A thesaurus should quietly streamline website operations behind the scenes but can become an obstacle if it is inadequate or falls out of date, the situation the Public Library of Science (PLOS) realized in 2011. The organization sought help from Access Innovations, Inc., to bring its thesaurus up to speed, comply with the Z39.19 standard and ensure support of machine categorization of content. An analysis revealed over- and under-used terms and provided recommendations and specific guidance. With this knowledge and various use cases, PLOS determined a new customized thesaurus was needed. Access Innovations expanded and organized the original PLOS vocabulary of 3,132 terms to produce a thesaurus of more than 10,000 terms covering 10 science topics in seven levels. PLOS monitored weekly progress, and subject matter experts reviewed the draft for terminology and organization. Thesaurus terms will be applied to content as subject metadata using Data Harmony’s MAIstro, a rule-based categorization system permitting editorial oversight and incremental improvements. After testing and tuning rules for accuracy, the system will be used to automatically index all PLOS content.
index language construction
machine aided indexing
Bulletin, December 2012/January 2013
Case Study: Developing the PLOS Thesaurus
by Jonas Dupuich and Gabe Carr
When a good thesaurus is working well, you barely notice it. People searching your website click on relevant terms and find relevant results. Those responsible for creating metadata do so with pleasure and ease. “Yes,” they may say, “this concept perfectly captures a key aspect of this work.”
Thesauri less suited to their tasks lead to any number of difficulties. Creating metadata becomes a slow and difficult task, and results suffer. Discovery is hindered, and users shy away from relying on selected terms. Analysis becomes impossible.

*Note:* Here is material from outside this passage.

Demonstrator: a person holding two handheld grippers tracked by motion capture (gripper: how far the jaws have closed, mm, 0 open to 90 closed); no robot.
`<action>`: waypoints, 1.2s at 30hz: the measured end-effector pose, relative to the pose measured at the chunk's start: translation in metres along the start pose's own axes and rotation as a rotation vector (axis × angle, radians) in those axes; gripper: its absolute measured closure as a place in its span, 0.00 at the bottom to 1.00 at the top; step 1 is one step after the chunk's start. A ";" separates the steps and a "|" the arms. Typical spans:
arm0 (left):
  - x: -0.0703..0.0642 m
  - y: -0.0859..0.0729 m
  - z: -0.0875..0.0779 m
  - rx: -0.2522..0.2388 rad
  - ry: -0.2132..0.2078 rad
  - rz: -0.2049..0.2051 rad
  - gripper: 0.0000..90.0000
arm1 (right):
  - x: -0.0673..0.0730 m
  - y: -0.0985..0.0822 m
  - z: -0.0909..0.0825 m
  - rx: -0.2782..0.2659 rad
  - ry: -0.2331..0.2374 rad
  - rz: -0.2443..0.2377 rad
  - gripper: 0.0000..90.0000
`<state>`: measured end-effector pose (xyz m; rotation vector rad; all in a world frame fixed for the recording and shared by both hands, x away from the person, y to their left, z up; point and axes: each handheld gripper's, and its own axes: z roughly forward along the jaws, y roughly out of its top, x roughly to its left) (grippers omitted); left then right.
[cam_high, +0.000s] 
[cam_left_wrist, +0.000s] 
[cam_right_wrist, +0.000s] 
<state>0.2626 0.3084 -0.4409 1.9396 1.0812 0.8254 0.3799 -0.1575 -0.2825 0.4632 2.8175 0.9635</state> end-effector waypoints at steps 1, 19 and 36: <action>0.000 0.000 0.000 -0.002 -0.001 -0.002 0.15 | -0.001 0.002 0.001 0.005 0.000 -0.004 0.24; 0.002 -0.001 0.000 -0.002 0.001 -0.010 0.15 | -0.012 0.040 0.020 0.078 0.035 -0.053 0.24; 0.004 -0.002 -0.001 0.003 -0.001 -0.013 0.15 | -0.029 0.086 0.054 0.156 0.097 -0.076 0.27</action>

In late 2011, the Public Library of Science (PLOS) found itself struggling to get value from its thesaurus. Key terms were missing across a variety of disciplines while over 1000 terms went unused. It was time for a change.
To gain a better understanding of the problem, PLOS contracted with Access Innovations (AI), an information services provider, to analyze its thesaurus. AI created a study with the aims of
- creating a robust and standards (Z39.19) compliant version of the thesaurus adequate for machine analysis;
- testing the thesaurus against the published PLOS corpus – over 21,000 papers;
- identifying the work needed to produce a thesaurus that meets PLOS needs; and
- developing a budget for the work.
AI completed the study in January 2012. It identified over-used terms, under-used terms and unused terms. Radial graphs highlighted imbalances among term distribution. Most importantly, it provided a path forward. Key recommendations provided general guidance about term selection:
- All terms should be ones that would normally be typed into search queries.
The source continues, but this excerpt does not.